### What is expected
From the listing below, copy each line that holds "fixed".
┏━━
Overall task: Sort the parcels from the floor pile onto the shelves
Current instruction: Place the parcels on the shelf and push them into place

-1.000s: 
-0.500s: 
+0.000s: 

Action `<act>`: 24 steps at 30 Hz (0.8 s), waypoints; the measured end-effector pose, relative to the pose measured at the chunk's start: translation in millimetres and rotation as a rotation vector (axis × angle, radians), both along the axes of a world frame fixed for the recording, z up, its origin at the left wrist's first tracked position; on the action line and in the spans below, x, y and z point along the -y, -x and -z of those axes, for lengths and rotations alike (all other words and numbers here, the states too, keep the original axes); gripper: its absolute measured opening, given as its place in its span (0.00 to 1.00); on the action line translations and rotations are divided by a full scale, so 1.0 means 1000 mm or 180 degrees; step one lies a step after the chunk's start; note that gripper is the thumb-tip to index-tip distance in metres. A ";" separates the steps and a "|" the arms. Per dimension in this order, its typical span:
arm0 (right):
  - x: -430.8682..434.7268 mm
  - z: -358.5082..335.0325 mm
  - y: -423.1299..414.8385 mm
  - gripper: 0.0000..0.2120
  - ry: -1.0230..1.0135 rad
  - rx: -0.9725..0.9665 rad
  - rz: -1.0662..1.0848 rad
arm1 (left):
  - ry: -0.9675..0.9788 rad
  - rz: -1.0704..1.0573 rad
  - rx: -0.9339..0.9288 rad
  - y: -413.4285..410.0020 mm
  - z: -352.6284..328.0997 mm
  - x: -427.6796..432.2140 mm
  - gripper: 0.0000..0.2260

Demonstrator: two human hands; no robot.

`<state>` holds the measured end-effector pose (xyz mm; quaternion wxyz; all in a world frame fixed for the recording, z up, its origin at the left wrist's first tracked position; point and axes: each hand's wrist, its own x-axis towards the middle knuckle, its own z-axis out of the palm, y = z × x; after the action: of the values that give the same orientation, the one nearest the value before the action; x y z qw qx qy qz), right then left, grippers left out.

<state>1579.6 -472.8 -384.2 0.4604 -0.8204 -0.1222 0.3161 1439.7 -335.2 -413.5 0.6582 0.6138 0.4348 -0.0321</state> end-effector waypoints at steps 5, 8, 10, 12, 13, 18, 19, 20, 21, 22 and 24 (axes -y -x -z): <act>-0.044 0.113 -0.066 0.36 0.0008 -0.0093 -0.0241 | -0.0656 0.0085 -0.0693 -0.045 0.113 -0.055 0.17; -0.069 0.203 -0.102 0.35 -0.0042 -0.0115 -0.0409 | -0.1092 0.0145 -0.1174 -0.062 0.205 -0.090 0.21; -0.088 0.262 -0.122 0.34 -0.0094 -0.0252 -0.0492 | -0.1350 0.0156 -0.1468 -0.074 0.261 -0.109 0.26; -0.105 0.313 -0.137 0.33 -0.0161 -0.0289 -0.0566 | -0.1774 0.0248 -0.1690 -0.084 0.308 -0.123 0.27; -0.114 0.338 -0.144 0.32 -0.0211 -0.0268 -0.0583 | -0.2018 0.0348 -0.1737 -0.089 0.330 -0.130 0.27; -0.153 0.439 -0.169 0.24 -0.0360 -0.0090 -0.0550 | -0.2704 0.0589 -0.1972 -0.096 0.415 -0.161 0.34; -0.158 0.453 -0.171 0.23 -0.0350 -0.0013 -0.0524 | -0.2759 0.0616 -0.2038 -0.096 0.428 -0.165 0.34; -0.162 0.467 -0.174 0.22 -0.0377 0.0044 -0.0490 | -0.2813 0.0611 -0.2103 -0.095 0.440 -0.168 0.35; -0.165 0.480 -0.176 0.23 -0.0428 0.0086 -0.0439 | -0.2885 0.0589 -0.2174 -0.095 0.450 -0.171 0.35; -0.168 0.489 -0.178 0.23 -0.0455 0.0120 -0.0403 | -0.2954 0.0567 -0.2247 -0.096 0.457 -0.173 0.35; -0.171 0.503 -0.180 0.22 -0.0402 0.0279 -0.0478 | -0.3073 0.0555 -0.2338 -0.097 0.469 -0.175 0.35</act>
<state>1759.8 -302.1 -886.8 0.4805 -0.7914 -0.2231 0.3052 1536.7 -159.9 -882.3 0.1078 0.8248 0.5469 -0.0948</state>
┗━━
### Solution for this exercise
Action `<act>`: 24 steps at 30 Hz (0.8 s), waypoints; the measured end-effector pose, relative to the pose measured at the chunk's start: translation in millimetres and rotation as a rotation vector (axis × angle, radians), both along the axes of a world frame fixed for the recording, z up, its origin at the left wrist's first tracked position; on the action line and in the spans below, x, y and z point along the -y, -x and -z of those axes, for lengths and rotations alike (all other words and numbers here, the states too, keep the original axes); gripper: its absolute measured opening, given as its place in its span (0.00 to 1.00); on the action line translations and rotations are divided by a full scale, so 1.0 means 1000 mm or 180 degrees; step one lies a step after the chunk's start; note that gripper is the thumb-tip to index-tip distance in metres. A ";" separates the steps and a "|" the arms. Per dimension in this order, its typical span:
`<state>` holds the measured end-effector pose (xyz mm; quaternion wxyz; all in a world frame fixed for the recording, z up, its origin at the left wrist's first tracked position; point and axes: each hand's wrist, its own x-axis towards the middle knuckle, its own z-axis out of the palm, y = z × x; after the action: of the values that give the same orientation, the one nearest the value before the action; x y z qw qx qy qz), right then left, grippers left out.

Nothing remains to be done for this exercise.